### Exercise directions
Type again, exactly, the lines below from the start through the line that includes "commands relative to".

=== Collected data ===

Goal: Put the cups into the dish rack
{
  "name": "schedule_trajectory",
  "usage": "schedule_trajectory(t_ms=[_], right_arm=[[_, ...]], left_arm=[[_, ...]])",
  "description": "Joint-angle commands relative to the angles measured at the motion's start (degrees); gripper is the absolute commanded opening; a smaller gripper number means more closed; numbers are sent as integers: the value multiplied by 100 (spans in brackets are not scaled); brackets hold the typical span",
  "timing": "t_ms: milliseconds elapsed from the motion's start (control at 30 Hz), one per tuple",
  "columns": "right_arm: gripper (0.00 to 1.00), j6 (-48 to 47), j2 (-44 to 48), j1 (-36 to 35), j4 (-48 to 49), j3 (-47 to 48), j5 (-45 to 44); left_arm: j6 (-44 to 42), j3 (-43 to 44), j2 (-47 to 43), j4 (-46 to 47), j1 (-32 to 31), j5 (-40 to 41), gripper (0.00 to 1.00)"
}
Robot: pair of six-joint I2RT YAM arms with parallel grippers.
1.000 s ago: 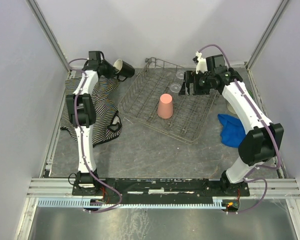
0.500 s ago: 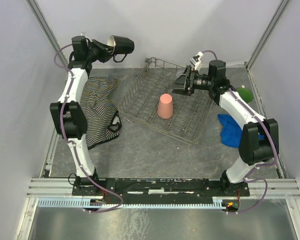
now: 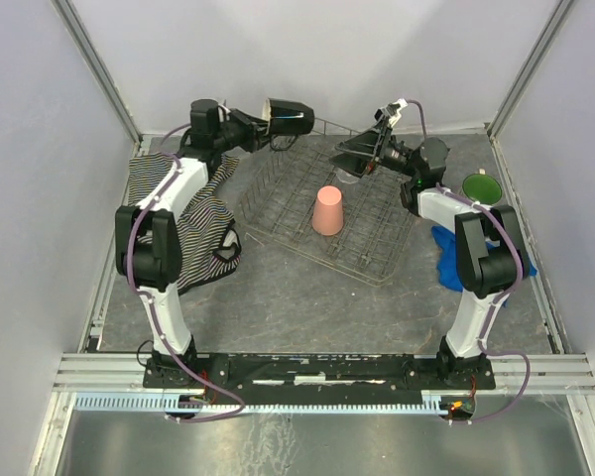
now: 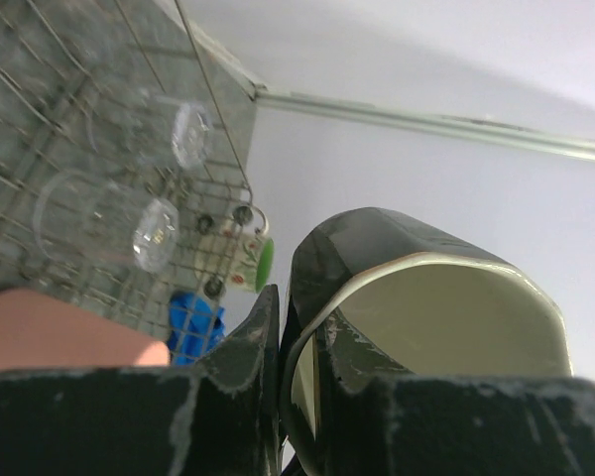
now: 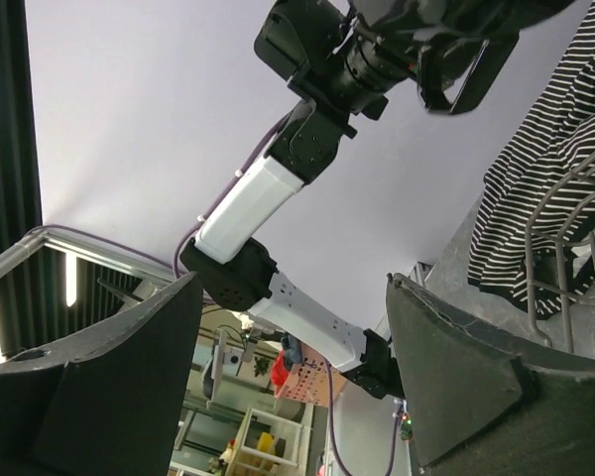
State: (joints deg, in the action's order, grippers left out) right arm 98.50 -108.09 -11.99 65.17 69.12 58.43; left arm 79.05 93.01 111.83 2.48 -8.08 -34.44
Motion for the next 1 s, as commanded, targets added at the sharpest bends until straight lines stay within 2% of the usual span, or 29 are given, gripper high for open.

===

### Answer to the problem
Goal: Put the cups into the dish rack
{
  "name": "schedule_trajectory",
  "usage": "schedule_trajectory(t_ms=[_], right_arm=[[_, ...]], left_arm=[[_, ...]])",
  "description": "Joint-angle commands relative to the angles measured at the motion's start (degrees); gripper is the absolute commanded opening; a smaller gripper number means more closed; numbers are sent as integers: the value multiplied by 100 (spans in brackets are not scaled); brackets hold the typical span",

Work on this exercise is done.